- [Goal of the exercise] Pull every line that includes the word "chair" from the data.

- [Recorded information]
^^^^^^^^^^^^^^^^
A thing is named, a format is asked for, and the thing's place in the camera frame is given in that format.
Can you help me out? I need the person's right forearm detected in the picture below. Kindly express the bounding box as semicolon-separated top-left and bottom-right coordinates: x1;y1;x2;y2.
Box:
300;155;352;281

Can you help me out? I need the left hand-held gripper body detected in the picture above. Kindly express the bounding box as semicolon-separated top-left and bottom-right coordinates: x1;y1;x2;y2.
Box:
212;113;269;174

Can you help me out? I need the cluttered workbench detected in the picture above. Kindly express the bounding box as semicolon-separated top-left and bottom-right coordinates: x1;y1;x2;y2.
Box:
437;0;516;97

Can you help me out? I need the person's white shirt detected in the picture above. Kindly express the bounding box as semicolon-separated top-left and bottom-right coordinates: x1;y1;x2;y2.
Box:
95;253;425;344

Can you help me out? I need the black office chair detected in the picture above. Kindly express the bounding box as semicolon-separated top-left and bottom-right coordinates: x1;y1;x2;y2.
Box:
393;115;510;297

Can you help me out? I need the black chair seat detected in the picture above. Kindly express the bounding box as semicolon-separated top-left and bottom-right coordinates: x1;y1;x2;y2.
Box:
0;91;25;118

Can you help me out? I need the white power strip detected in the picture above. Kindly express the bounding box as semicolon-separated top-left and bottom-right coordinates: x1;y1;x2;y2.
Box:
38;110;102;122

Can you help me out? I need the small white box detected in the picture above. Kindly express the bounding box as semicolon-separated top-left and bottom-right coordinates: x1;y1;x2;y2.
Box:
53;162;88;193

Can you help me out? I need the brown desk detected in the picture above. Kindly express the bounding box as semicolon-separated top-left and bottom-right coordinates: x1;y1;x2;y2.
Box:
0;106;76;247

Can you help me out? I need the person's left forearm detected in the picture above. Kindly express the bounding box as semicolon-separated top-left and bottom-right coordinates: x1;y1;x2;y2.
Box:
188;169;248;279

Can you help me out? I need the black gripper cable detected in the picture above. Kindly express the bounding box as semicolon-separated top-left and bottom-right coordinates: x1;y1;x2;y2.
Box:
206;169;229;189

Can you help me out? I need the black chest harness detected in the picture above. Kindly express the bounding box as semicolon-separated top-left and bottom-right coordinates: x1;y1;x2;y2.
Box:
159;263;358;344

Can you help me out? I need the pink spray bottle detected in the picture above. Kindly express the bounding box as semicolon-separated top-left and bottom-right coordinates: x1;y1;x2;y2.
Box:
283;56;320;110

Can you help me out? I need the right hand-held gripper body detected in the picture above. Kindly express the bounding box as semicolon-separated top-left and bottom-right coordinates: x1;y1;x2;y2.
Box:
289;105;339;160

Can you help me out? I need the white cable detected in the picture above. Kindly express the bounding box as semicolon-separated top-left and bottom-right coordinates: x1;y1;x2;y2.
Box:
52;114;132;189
^^^^^^^^^^^^^^^^
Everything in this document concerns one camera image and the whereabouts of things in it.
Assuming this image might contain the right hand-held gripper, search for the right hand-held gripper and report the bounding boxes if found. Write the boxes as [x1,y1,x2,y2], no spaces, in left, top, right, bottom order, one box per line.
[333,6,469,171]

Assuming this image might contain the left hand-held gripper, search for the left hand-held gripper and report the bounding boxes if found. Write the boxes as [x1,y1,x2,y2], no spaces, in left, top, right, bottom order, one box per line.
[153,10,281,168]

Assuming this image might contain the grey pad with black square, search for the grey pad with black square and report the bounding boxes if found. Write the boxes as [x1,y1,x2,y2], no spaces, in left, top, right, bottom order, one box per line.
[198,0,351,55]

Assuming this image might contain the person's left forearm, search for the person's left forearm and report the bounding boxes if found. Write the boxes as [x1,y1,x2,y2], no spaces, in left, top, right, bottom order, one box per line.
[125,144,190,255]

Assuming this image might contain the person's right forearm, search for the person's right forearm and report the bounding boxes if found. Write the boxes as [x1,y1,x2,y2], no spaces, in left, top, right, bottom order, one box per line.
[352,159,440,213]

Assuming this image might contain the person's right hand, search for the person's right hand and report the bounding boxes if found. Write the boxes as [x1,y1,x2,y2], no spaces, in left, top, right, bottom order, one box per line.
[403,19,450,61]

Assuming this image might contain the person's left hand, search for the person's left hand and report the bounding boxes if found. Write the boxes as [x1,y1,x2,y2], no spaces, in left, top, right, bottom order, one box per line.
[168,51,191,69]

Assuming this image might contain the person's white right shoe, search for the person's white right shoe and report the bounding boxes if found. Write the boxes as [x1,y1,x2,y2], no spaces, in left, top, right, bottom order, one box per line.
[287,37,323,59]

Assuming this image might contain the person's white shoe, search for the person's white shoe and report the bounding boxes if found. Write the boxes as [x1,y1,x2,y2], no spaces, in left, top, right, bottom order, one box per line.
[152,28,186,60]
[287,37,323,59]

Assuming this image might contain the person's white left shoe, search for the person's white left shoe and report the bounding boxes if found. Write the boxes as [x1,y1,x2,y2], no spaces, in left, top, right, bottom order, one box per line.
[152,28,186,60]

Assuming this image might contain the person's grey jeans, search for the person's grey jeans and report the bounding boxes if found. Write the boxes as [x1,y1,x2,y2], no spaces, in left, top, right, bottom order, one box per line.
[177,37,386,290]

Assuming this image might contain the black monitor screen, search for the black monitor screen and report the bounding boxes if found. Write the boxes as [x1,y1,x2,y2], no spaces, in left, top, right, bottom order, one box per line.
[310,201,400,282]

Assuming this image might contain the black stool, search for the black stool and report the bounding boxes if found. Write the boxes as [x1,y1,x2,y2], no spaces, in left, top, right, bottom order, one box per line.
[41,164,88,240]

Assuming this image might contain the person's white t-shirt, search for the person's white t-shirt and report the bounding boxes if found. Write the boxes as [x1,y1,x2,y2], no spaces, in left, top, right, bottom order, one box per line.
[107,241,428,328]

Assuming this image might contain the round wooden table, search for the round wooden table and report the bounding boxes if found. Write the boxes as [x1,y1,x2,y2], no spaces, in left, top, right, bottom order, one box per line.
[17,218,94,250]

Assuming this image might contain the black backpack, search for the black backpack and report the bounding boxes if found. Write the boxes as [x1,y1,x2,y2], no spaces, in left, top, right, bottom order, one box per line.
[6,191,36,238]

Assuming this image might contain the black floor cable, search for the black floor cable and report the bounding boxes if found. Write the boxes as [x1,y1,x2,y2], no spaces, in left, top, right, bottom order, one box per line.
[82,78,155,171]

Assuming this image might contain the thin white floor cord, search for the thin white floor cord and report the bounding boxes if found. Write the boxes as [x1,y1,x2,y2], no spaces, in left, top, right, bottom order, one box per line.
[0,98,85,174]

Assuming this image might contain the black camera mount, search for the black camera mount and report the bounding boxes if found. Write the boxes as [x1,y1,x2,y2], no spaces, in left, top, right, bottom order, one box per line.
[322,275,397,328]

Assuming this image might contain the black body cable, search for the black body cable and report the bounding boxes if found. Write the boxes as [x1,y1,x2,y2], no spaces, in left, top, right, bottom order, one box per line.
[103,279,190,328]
^^^^^^^^^^^^^^^^
- [Task output]
Can you help me out? I need the black office chair detected in the picture above. Kindly express the bounding box as semicolon-separated top-left and bottom-right coordinates: x1;y1;x2;y2.
Can you help me out? I need the black chair seat detected in the picture above. Kindly express the bounding box as semicolon-separated top-left and bottom-right coordinates: x1;y1;x2;y2.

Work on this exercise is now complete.